濱田 音楽にしろ照明にしろ、一度脚本を送るんですけど「好きにやってください」っていうのは必ず一言添えるようにしています。それがコラボレーションする意味だと思うし、僕の世界に僕以外の世界観が入り込んでくることが楽しいと思うので。それは、自分でプロデュースするうえで最初から意識していることだし、大前提かもしれないですね。音楽も照明も美術も小道具も衣装もスタッフも、そしてキャストも。役割が違うだけで作品の中では、すべてが対等の価値を持っているから、なにかひとつだけを立たせることはしたくないんです。ちょっとみんな自由過ぎて困るところもあるんですけど(笑)、だからこそアーティストの方々とコラボレーションしたいし、それぞれから生み出されるものが強いからこそキャストもポテンシャルが高くないと飲まれてしまうので。そういう戦いもあったうえで完成した世界を見せられればいいなと。キャストの福永マリカさんが言ってくれたんですけど、散らばっている星みたいな輝く点が作品をとおして線に繋がったときに、お客さんが感動してくれるものになるんじゃないかと思います。
——点と点が繋がる瞬間を共有できるのも舞台ならではの楽しみですね。最後に、それぞれが感じる今作の見どころと観に来てくださる方へのメッセージをお願いします。
古舘 今回の物語、登場人物の心だったり人の関係性だったりが美しいものだなって、僕は感じたんです。ただ、真和さんが僕を起用してくれた理由もそうだけど、ただ単純にキレイでは済ませない、なにかいびつなものが紛れ込んでいるなかで、世界が進んでいく。そのいびつさを感じて楽しんでもらえたらいいんじゃないかなって思います。
渡辺 いい映画観たあととか、楽しいお酒を飲んだあととか、素敵な出会いがあった後とかって、いつもの街がキレイに見えるじゃないですか。この舞台を見終わったあと、そういう感覚になってもらえればいいなぁと。これは真和くんの作品に限らず、常日頃思っていることで。たとえば、海外旅行に行ったときに景色がキレイに見えるのは、頭のなかでパーって脳内物質が出ているせいだと思うんです。そこに住んでいる人からすれば、なんの変哲もない景色なわけで。頭がパーってなるためにはすごい負荷が必要で、単に犬猫が出てくるような作品では、その負荷はかけられない。真和くんの作品には、その負荷がかけられるくらいのものがある。僕はそれに印象をつけてより強いものにしようと心がけているから、そこも観てもらえればと。帰り道に「いや〜、いいね」ってなるようなものにしたいですね。

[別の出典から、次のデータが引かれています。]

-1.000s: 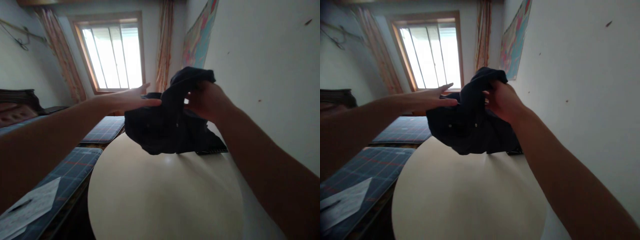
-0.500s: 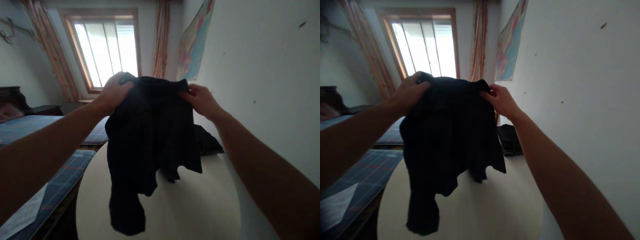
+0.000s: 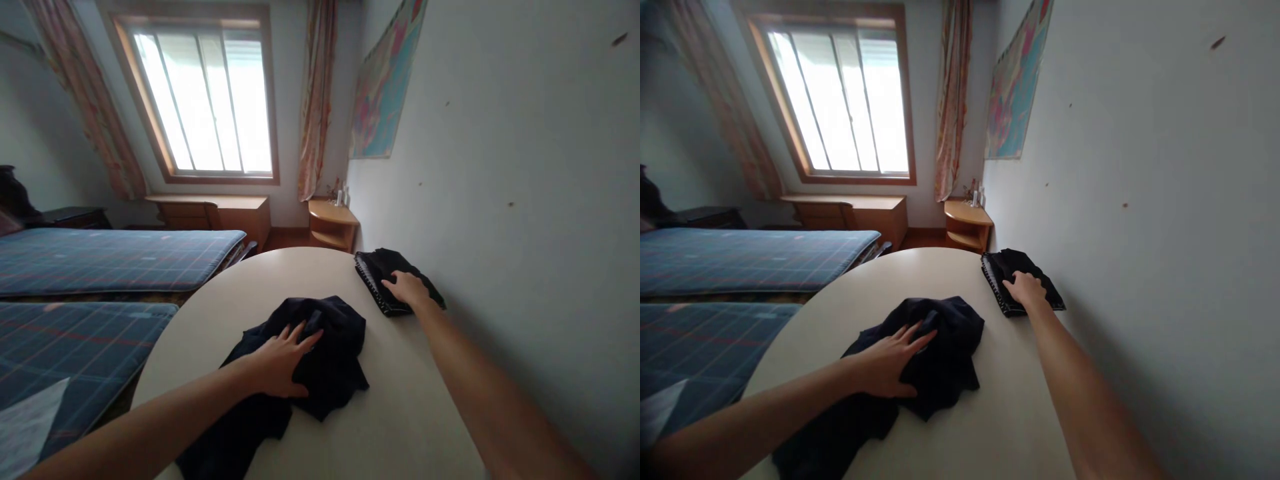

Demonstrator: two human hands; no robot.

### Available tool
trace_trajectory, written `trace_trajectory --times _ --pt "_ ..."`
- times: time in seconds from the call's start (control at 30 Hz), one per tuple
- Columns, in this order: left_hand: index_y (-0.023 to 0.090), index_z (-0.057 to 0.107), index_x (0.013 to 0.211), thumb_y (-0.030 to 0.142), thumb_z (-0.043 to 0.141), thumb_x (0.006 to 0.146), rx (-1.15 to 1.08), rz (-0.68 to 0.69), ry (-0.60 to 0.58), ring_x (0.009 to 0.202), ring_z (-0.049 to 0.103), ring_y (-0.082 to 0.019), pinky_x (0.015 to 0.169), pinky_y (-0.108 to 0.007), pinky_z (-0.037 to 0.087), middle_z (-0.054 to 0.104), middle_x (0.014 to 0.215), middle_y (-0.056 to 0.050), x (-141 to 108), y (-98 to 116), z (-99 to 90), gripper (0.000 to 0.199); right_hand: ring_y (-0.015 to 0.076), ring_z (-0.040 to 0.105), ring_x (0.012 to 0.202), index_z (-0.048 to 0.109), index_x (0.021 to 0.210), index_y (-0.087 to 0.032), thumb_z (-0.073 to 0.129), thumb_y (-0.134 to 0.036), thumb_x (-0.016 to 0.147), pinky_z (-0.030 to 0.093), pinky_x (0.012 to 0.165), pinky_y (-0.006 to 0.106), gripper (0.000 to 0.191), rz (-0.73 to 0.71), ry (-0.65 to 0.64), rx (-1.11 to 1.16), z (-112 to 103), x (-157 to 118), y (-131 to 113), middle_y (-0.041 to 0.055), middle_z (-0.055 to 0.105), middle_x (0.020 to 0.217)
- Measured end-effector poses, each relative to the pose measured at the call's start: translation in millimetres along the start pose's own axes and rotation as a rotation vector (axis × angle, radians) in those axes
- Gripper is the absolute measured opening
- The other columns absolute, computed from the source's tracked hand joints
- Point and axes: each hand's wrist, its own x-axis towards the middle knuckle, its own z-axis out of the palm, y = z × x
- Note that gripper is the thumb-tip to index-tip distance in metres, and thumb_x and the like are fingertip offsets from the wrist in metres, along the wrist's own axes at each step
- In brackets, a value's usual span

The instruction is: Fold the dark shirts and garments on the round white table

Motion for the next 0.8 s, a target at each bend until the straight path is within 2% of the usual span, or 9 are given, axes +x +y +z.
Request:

濱田 今作は、ある意味で僕のけじめみたいなものにしたい気持ちで作り始めたものです。だからこそ思い入れもかなり強いし、自分の命くらいは懸けて、観てくれた人の世界くらいは変えてやろうって、そういう想いで作っています。世界を大きく変えることは難しいけど、観てくれた人のなかの世界を変えることは出来ると思っているので。さっきも言ったとおり、キャスト一人一人が主役になれるシーンがあって、観てくれる方にもどこか引っかかるところがあるんじゃないかと思うし、観る前と観たあとで何か少しでも変わってくれればいいなぁと。そこに尽きます。このメンバーが集まることは二度とないし、今これだけ次世代の人や、ものが集まる作品が他にあるのか、という自負があるので、ぜひ見逃さないでください。